The lower court held that the City of Johnstown was entitled to indemnification for damages that exceeded the amount of the CGL, automobile and umbrella policies. Following its decision, the Court granted re-argument and also commenced a jury trial during which the plaintiff’s personal injury action settled. The parties stipulated that the third-party action could proceed. Supreme Court then granted the defendant’s motion for indemnification in its entirety, holding that the antisubrogation rule did not apply since coverage for the underlying accident was excluded under the terms of the CGL, automobile and umbrella policies. The Court also held that the OCP policy, which named only the City of Johnstown as an insured, did not implicate the antisubrogation rule.
Luizzi Brothers appealed. The Third Department affirmed the findings of the lower court. The Court noted that under general insurance rules, an insurer has no right of subrogation against its own insured with respect to a claim arising from the risk covered by the policy and that “the antisubrogation rule does not apply, however, when an exclusion in a policy renders the policy inapplicable to the loss***”, citing Northstar Re-Insurance Corp. v Continental Insurance Company, 82 N.Y.2d 381 (1993).
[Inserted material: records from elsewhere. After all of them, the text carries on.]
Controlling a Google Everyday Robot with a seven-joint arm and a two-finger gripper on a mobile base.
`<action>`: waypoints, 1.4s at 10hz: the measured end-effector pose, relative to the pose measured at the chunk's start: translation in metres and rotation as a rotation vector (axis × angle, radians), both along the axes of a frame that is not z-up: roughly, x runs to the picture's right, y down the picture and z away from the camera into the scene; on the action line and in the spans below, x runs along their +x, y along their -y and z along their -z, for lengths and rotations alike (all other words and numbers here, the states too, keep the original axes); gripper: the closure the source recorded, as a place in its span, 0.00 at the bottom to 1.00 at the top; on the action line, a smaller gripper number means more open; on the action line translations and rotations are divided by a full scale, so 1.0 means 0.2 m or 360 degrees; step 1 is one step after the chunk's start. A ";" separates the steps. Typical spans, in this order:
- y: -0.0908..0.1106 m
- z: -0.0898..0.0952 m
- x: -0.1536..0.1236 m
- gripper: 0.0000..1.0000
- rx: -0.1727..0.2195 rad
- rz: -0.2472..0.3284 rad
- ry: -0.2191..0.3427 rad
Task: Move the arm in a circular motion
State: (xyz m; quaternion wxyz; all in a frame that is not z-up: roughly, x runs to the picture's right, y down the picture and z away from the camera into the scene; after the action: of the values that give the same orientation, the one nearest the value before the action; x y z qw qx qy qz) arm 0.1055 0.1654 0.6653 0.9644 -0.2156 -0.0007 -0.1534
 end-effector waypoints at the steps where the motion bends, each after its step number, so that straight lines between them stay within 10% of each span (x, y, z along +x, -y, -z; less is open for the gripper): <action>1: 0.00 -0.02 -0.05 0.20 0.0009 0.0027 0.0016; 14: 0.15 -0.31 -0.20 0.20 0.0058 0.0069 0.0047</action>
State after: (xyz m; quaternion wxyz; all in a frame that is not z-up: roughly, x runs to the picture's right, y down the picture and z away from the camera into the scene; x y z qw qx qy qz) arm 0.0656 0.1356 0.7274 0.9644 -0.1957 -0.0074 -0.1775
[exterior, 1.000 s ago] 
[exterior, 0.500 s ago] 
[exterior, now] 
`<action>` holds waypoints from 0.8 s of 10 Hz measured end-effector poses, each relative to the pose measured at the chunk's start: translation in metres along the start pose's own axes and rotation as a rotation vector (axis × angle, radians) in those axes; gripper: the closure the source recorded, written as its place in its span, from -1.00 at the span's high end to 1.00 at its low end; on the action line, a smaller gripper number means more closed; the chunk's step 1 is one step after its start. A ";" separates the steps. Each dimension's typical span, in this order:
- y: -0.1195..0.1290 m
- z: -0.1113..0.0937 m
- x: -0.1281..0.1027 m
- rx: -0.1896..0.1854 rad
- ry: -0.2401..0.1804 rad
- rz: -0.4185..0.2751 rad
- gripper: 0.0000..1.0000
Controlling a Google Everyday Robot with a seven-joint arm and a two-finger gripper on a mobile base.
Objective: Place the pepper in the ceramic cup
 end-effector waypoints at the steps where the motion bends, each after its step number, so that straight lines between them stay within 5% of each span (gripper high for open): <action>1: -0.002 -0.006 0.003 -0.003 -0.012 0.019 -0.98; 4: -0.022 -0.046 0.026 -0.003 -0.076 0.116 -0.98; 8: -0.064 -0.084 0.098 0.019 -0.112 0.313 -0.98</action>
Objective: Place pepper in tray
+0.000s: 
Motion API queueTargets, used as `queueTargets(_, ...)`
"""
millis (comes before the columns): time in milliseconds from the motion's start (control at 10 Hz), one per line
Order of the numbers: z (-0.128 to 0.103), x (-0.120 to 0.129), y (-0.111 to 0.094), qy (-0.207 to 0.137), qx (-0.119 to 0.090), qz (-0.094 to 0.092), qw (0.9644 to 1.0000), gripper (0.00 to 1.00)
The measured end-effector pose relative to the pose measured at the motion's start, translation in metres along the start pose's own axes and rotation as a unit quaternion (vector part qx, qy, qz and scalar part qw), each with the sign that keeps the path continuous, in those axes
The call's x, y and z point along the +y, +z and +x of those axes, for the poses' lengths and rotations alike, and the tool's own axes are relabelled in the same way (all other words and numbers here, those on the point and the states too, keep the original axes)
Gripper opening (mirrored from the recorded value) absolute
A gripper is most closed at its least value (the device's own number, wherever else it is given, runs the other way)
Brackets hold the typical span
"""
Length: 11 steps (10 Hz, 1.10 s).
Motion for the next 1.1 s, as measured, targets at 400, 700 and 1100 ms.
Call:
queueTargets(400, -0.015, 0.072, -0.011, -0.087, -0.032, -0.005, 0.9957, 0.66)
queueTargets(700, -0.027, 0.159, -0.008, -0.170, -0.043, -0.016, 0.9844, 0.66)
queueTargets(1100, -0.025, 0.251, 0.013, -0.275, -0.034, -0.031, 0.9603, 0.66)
The Court noted that the CGL policy contained an “Aircraft, Auto or Watercraft” exclusion which was applicable to “‘Bodily injury’ or ‘property damage’ arising out of the ownership, maintenance, use or entrustment to others of any aircraft, ‘auto’ or watercraft owned or operated by or rented or loaned to any insured.” The Court rejected Luizzi Brothers’ contention that the exclusion did not apply to the dump truck which caused the plaintiff’s injuries since the dump truck fell within the definition of “mobile equipment” under the policy. The policy definition of auto included a “land motor vehicle…designed for travel on public roads, including any attached machinery or equipment”. “Mobile equipment” pertained to items such as bulldozers, farm machinery and vehicles on crawler treads, as well as “[v]ehichles, whether self-propelled or not, maintained primarily to provide mobility to permanently mounted…[r]oad construction or resurfacing equipment such as graders, scrapers or rollers.” The Court concluded that under these policy definitions, the dump truck, designed to travel on public roads, must be considered an “auto” and, therefore, within the CGL policy exclusion.
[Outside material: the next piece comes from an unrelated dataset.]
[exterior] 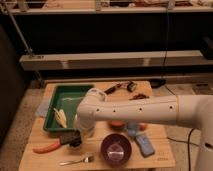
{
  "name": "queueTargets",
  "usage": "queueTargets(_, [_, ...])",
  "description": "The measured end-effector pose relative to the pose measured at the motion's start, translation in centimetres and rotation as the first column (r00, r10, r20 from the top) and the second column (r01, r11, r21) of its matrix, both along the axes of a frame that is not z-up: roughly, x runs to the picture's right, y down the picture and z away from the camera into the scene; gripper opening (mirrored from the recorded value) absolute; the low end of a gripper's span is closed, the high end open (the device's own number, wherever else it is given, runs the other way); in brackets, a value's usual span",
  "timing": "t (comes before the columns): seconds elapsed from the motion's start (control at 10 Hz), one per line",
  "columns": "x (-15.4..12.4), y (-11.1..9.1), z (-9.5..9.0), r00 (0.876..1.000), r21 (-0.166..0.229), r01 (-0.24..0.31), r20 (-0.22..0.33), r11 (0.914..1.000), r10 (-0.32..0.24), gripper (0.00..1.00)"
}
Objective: Place eraser in metal cup
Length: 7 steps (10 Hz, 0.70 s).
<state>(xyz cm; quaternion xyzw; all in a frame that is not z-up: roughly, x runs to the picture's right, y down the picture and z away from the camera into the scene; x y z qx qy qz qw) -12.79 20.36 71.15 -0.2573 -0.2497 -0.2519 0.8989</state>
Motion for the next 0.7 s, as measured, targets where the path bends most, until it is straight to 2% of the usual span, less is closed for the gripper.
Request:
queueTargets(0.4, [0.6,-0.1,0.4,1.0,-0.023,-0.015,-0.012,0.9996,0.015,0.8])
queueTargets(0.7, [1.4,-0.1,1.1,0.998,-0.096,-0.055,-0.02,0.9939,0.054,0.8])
The Court also ruled that the automobile policy exclusion for injuries arising from acts of a co-employee occurring within the course of employment for which workers’ compensation benefits were available, applied and, therefore, there was no coverage under the auto policy.
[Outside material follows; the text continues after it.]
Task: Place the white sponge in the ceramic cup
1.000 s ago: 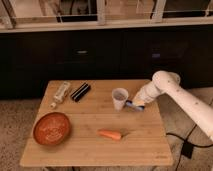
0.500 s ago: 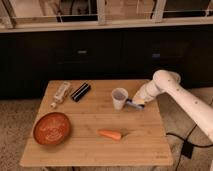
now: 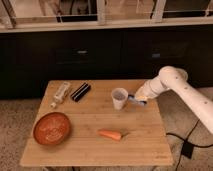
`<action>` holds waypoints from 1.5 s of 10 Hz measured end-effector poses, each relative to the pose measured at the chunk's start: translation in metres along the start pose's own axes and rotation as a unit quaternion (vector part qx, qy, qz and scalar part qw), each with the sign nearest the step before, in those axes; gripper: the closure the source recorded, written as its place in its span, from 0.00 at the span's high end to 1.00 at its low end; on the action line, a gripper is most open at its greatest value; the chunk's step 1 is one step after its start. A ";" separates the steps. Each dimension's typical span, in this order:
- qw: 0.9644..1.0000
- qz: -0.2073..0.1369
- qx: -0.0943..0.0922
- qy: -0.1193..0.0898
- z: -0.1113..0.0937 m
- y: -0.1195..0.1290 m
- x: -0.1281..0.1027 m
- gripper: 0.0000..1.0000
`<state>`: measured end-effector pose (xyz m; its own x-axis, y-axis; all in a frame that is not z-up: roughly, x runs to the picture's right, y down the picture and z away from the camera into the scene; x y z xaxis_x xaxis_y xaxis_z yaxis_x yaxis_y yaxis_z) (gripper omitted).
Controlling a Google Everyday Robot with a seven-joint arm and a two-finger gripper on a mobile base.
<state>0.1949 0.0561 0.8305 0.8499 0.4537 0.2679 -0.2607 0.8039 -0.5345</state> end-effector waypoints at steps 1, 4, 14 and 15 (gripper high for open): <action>1.000 0.001 0.006 -0.003 -0.005 -0.003 -0.002 0.00; 1.000 0.001 0.024 -0.008 -0.020 -0.011 -0.010 0.00; 0.997 -0.059 0.028 -0.045 -0.042 0.007 -0.065 0.00; 0.996 -0.071 0.027 -0.050 -0.044 0.010 -0.074 0.00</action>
<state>0.1495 0.0141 0.7704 0.8309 0.3677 0.4175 -0.1678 0.8811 -0.4421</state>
Luizzi Brothers agreed that if coverage was excluded under both the CGL and auto policies, then the umbrella policy would not apply.
Finally, the Court held that since the OCP policy named only the City of Johnstown as an insured, the antisubrogation rule did not apply and the City could maintain its indemnity claim against Luizzi Brothers.
This case is an example of a liability insurer successfully asserting its subrogation rights against an insured under other policies issued by that company where no coverage for the occurrence exists under the other policies.